In this typically conservative industry, there is often a natural resistance to introducing new technology particularly for operation-critical systems. Electrical and hybrid technology has now been proven in land and marine operations and there are no documented cases where malfunction has led to significant safety or operational impact. Instead, it is in the design stage and system integration where the pitfalls come.
Finding the right configuration and dimensioning of diesel generators, batteries, battery chargers and shore connection is essential for an efficient operation. A hybrid propulsion system consists of many parts, which must work well together with streamlined design, simplicity and user friendliness. More importantly, selecting reliable components from well-known and recognized suppliers is a key success factor.
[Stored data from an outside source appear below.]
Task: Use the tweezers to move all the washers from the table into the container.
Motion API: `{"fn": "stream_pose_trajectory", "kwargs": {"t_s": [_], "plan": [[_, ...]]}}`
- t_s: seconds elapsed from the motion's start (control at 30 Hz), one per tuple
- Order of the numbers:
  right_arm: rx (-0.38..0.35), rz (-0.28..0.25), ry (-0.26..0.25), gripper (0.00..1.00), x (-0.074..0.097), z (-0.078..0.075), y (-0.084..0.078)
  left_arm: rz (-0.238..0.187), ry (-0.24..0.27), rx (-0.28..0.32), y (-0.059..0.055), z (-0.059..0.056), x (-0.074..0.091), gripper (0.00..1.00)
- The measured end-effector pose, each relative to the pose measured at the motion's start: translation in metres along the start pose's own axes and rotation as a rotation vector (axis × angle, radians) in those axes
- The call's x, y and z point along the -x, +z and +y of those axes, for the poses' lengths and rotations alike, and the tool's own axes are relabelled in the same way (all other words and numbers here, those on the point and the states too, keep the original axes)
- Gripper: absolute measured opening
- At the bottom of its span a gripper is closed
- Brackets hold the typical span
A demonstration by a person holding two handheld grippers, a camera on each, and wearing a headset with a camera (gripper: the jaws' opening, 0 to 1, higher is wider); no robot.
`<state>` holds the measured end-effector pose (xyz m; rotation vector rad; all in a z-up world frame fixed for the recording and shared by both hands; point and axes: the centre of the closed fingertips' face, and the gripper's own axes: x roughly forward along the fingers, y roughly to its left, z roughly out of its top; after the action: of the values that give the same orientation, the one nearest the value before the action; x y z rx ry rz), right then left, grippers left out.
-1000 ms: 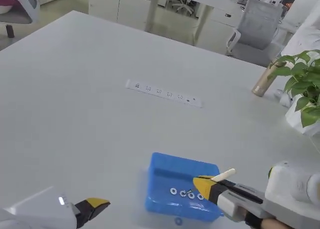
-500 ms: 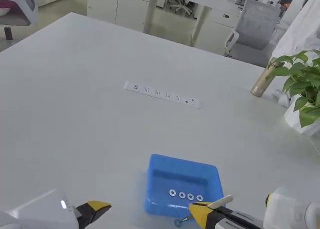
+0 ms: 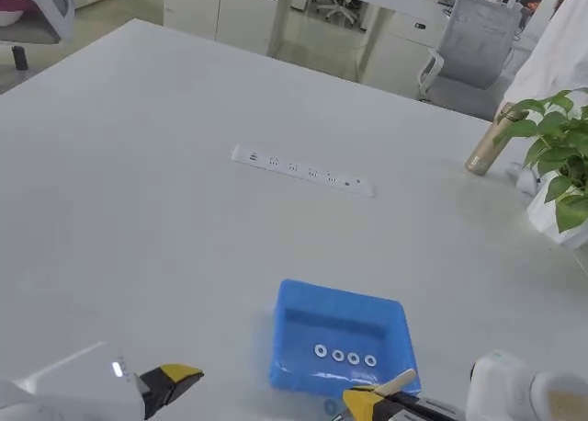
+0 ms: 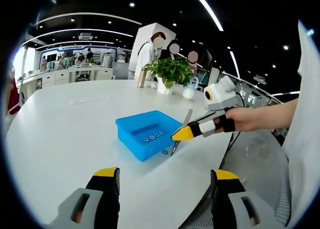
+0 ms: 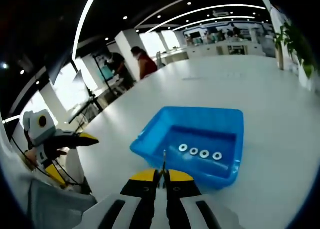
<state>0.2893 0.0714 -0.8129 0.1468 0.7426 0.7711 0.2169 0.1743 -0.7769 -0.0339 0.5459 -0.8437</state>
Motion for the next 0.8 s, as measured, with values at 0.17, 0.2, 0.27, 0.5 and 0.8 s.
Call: {"fn": "stream_pose_trajectory", "kwargs": {"t_s": [0.17,0.2,0.27,0.5,0.8], "plan": [[-0.003,-0.008,-0.005,0.03,-0.003,-0.004,0.005,0.001,0.002,0.003,-0.001,0.001,0.0,0.75],[-0.005,-0.01,-0.005,0.03,-0.004,-0.004,0.007,0.002,0.002,0.002,-0.001,0.001,0.0,0.75],[-0.004,-0.013,-0.008,0.03,-0.007,-0.007,0.011,0.002,0.001,0.002,-0.001,0.001,0.0,0.75],[0.002,-0.008,-0.013,0.03,-0.013,-0.015,0.016,-0.001,0.003,0.002,0.001,0.002,0.001,0.75],[0.014,0.006,-0.018,0.04,-0.01,-0.012,0.006,0.006,-0.002,-0.001,-0.001,0.001,-0.001,0.75]]}}
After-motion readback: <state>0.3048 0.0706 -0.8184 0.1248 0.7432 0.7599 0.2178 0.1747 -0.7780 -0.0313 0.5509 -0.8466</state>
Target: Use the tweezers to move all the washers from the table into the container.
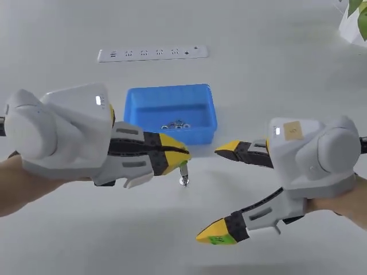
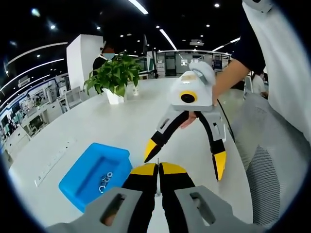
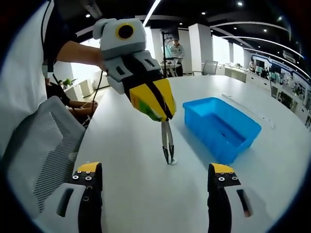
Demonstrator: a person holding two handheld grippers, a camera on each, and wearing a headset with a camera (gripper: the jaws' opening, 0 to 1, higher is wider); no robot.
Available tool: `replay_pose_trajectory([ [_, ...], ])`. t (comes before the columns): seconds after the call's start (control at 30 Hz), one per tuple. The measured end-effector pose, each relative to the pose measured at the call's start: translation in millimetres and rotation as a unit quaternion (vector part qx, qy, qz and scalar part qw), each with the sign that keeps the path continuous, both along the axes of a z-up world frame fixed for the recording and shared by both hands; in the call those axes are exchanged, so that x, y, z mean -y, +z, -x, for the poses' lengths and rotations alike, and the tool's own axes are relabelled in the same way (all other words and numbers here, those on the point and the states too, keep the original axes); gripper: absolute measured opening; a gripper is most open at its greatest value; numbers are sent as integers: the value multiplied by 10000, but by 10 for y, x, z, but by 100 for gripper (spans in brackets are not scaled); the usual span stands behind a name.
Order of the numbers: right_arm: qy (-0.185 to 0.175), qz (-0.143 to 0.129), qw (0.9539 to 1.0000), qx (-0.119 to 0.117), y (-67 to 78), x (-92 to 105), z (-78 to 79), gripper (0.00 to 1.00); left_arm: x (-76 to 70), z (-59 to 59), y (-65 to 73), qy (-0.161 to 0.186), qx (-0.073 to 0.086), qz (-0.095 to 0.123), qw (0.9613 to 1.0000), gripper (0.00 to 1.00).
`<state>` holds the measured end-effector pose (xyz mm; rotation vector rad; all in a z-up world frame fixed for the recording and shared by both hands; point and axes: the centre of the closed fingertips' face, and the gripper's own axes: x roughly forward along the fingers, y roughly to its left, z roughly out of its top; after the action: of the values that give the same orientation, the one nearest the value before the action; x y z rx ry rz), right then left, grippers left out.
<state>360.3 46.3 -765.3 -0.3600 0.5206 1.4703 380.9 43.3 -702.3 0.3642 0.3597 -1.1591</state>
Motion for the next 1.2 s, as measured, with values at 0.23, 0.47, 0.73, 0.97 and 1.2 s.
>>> replay_pose_trajectory([
  [0.23,222,-67,9997,32,3,-207,-122,77,-11,-28,-8,59,-88,11,9999,5],
  [0.47,532,102,9984,141,-106,-339,-175,56,-56,-37,-17,99,-145,-7,9998,5],
  [0.73,804,303,9961,223,-175,-312,-196,33,-63,-28,-25,70,-214,-10,9997,5],
  [0.97,937,237,9948,333,-128,-367,-198,22,-55,-21,-28,49,-210,-9,9998,5],
  [1.2,1077,319,9933,289,-156,-377,-156,14,-47,-2,-31,22,-185,-45,9998,5],
])
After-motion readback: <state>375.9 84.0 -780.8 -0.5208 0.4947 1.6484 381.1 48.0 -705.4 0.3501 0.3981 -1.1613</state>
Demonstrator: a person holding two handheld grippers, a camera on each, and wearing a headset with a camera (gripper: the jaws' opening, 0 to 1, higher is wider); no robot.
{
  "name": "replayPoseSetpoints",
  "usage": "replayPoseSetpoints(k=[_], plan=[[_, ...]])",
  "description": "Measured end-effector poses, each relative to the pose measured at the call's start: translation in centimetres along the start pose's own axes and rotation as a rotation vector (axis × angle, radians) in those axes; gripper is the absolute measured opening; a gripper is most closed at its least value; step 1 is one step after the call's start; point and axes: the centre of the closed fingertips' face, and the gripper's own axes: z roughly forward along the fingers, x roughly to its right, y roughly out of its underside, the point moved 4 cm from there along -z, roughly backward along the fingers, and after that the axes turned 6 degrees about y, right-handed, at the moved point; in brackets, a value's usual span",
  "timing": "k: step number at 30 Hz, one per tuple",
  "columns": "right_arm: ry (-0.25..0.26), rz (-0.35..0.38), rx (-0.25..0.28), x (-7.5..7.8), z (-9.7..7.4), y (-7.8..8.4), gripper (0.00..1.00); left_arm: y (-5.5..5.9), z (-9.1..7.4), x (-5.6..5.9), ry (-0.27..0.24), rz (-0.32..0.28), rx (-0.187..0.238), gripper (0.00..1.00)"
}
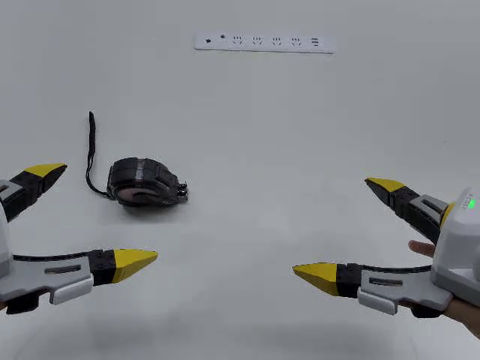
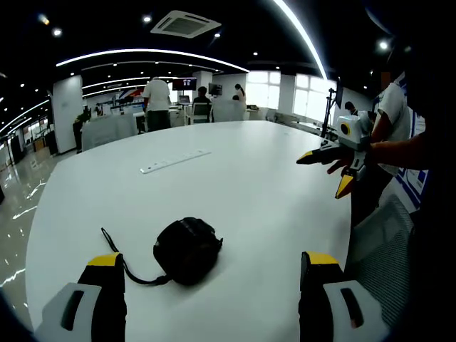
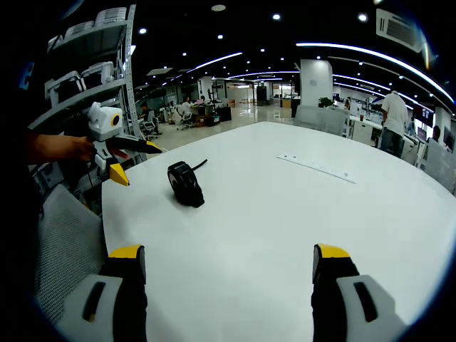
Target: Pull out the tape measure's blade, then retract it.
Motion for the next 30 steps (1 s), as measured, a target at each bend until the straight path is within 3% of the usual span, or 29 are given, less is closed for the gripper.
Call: replayPoseSetpoints(k=[18,30], plan=[[-0.008,-0.015,0.002,0.19,0.1,0.04,1.0,0.04,0.44,0.0,0.017,0.02,-0.02,1.0],[-0.043,-0.039,0.004,0.22,0.83,-0.17,0.96,0.11,0.95,-0.39,0.046,0.055,-0.051,0.99]])
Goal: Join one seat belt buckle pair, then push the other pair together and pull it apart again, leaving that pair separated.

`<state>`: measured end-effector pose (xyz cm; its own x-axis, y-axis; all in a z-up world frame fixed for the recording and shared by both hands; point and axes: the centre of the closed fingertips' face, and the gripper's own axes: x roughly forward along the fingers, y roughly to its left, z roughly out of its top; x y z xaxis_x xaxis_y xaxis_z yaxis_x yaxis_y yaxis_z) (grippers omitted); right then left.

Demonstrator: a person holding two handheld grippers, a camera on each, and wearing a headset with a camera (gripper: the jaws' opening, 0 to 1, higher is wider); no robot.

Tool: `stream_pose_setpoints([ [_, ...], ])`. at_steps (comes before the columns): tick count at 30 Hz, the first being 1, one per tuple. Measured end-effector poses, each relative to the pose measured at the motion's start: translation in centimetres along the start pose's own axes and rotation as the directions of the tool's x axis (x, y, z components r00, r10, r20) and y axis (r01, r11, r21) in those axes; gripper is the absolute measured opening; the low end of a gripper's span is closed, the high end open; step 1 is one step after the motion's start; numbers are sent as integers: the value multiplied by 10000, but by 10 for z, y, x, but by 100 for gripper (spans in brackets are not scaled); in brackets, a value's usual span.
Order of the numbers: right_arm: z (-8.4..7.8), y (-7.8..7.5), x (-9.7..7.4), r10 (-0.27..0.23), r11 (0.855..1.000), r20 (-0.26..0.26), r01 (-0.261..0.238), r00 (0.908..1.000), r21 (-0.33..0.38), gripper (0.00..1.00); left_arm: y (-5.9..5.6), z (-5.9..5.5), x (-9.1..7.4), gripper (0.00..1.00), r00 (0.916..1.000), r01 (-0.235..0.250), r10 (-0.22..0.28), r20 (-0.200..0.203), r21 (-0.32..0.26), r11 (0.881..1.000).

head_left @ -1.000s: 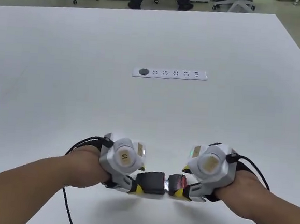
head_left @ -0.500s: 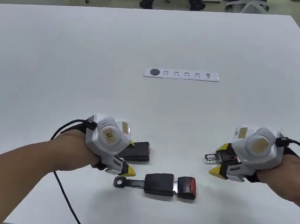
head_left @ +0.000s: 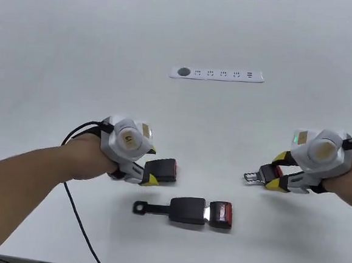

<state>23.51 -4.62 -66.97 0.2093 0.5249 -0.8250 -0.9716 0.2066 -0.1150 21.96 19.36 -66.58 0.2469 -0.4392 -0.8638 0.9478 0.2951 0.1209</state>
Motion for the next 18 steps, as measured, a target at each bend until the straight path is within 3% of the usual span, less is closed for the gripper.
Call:
stream_pose_setpoints([
  [4,0,2,6,294,9988,-163,-300,9994,-391,37,-2,-2,7,46,9994,267,-266,-230,57,9996],
  [18,-10,-3,11,294,9969,-460,-326,9985,-711,32,-3,-5,14,34,9958,680,-647,-645,492,9965],
])
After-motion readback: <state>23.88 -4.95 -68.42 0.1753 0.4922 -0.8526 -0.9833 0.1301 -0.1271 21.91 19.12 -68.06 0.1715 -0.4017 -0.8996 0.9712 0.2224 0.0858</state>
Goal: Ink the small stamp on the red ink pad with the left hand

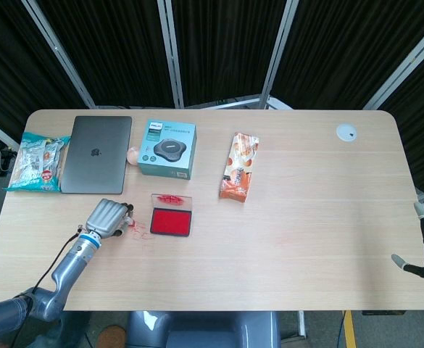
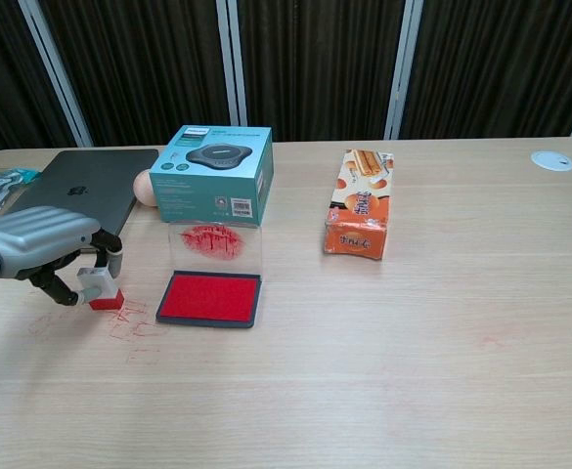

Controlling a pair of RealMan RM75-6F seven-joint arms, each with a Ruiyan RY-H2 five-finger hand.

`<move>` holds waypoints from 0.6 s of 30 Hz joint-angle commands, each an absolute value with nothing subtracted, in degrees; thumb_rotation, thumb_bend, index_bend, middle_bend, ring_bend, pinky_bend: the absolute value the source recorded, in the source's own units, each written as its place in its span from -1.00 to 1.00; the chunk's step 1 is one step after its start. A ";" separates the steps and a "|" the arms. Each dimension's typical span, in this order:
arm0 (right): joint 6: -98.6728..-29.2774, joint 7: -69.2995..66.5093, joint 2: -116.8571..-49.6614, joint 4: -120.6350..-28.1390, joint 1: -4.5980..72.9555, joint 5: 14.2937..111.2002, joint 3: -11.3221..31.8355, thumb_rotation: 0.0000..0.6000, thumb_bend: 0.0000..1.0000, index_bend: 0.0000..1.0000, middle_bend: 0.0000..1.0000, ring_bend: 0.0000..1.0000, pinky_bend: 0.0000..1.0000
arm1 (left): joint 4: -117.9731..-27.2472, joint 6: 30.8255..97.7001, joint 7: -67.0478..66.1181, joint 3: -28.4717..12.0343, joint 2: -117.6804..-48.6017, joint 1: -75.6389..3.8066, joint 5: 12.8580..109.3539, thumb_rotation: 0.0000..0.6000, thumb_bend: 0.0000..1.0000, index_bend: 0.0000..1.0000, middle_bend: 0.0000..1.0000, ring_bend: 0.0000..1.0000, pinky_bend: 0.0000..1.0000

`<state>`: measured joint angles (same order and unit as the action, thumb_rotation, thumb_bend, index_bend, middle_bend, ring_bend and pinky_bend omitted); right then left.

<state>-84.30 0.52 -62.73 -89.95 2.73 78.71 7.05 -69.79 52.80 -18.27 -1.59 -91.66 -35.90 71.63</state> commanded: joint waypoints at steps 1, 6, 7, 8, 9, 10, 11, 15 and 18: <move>-84.30 0.55 -62.73 -89.95 2.73 78.72 7.05 1.00 -1.00 -1.00 -1.00 -1.00 -1.00 | -69.93 52.78 -18.61 -1.67 -91.62 -35.81 71.50 1.00 -1.00 -0.30 -0.23 0.64 0.82; -84.31 0.62 -62.75 -89.98 2.73 78.71 7.04 1.00 -1.00 -1.00 -1.00 -1.00 -1.00 | -70.27 52.75 -18.90 -1.82 -91.45 -35.70 71.44 1.00 -1.00 -0.30 -0.25 0.64 0.81; -84.30 0.63 -62.74 -89.98 2.73 78.71 7.05 1.00 -1.00 -1.00 -1.00 -1.00 -1.00 | -70.31 52.78 -18.92 -1.85 -91.42 -35.67 71.45 1.00 -1.00 -0.31 -0.26 0.63 0.81; -84.30 0.65 -62.74 -89.98 2.73 78.69 7.05 1.00 -1.00 -1.00 -1.00 -1.00 -1.00 | -70.35 52.83 -18.94 -1.90 -91.37 -35.65 71.46 1.00 -1.00 -0.31 -0.28 0.63 0.81; -84.29 0.63 -62.74 -89.97 2.73 78.67 7.05 1.00 -1.00 -1.00 -1.00 -1.00 -1.00 | -70.41 52.92 -18.93 -1.96 -91.32 -35.62 71.50 1.00 -1.00 -0.31 -0.29 0.63 0.81; -84.30 0.60 -62.73 -89.98 2.72 78.67 7.05 1.00 -1.00 -1.00 -1.00 -1.00 -1.00 | -70.51 53.06 -18.91 -2.03 -91.23 -35.58 71.55 1.00 -1.00 -0.32 -0.30 0.63 0.81; -84.33 0.58 -62.72 -90.00 2.72 78.68 7.07 1.00 -1.00 -1.00 -1.00 -1.00 -1.00 | -70.68 53.23 -18.85 -2.11 -91.10 -35.54 71.63 1.00 -1.00 -0.32 -0.31 0.63 0.81; -84.54 0.31 -62.51 -90.34 2.65 78.92 7.07 1.00 -1.00 -1.00 -1.00 -1.00 -1.00 | -74.50 56.00 -18.00 -2.73 -88.44 -34.82 73.03 1.00 -1.00 -0.33 -0.36 0.63 0.81; -84.91 -0.04 -62.25 -90.75 2.53 79.37 7.01 1.00 -1.00 -1.00 -1.00 -1.00 -1.00 | -79.85 59.71 -17.78 -3.28 -84.54 -33.80 74.89 1.00 -1.00 -0.34 -0.38 0.62 0.80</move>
<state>-84.85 0.01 -62.29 -90.69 2.56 79.32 7.02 -75.98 56.74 -18.15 -2.72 -87.59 -34.72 73.25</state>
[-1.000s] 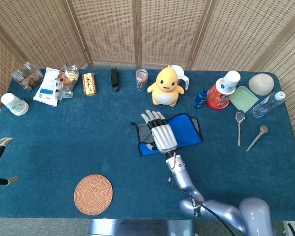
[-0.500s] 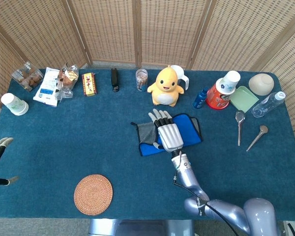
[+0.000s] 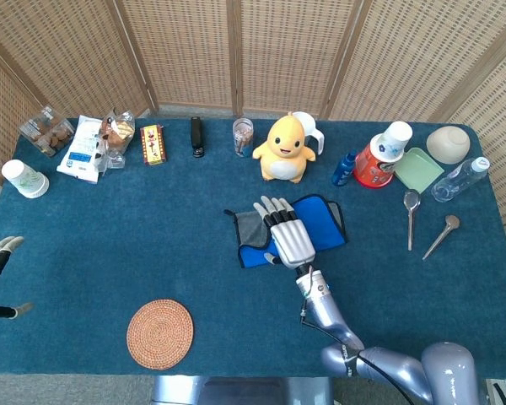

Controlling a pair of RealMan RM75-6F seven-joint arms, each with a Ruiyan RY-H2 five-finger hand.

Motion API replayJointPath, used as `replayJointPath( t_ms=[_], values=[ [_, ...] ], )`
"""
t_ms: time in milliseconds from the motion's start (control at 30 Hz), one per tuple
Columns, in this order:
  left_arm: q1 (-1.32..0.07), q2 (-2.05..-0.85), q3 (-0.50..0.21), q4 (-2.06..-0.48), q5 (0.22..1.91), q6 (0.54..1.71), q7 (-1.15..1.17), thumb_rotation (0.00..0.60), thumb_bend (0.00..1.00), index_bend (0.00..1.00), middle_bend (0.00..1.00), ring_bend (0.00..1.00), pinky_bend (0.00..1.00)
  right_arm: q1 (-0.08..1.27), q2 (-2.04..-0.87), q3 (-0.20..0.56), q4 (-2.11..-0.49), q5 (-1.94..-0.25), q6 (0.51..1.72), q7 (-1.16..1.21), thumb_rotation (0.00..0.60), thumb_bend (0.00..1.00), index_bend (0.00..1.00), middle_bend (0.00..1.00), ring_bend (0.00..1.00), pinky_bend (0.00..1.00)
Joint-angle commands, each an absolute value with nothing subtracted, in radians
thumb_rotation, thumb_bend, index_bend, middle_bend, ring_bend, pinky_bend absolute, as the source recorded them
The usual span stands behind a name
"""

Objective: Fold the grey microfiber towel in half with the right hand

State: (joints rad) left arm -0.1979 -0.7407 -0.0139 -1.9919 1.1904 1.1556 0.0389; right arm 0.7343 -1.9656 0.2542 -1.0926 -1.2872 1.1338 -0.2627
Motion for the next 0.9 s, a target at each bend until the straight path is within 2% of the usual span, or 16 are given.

One of the major operational challenges, especially when batteries are the main energy source, is a quick and reliable electrical shore-connection for charging. The demands are high with an instant connection to charge in a few minutes. Shore connection has been and is still a challenge when designing the system, both mechanical and electrical. Today’s options are mechanical connections of power plugs or inductive charging. With inductive charging, the process of connecting a vehicle to a shore based power source is substantially simplified. However, this technology still needs development, and is especially challenging for ships operating in high wind, current and swell.
Electrical harmonic distortions have always been an issue with solutions involving large electrical drives. This distortion affects other electrical equipment and can cause serious malfunctions. For the system integrator it is essential to ensure that the design and installation is carried out correctly and EMC (electromagnetic compatibility) compliance is verified before and after installation.
One of the main rationales of investing in a hybrid propulsion line is to reduce fuel and energy consumption. Therefor it is important to measure, compare and analyse the consumption in operational conditions. Automation and HMI (human-machine interface) that are a part of monitoring and controlling the propulsion plant can be equipped with “economiser” software for recording the necessary energy consumption parameters. Results are stored and retrieved later for benchmarking. For a vessel running on standard routes, this is a powerful tool to improve operational efficiency.
How can we help?
Callenberg Technology Group has been working with diesel electrical, hybrid and battery powered ships for over two decades. Our focus is finding the optimal solution for each operator and route based on the actual route requirements, timetables, vessel design and of course requirements from authorities and societies.
We know where the challenges and the pit falls are and can avoid this at an early stage. Callenberg supports the whole life span of the vessel from design to operation.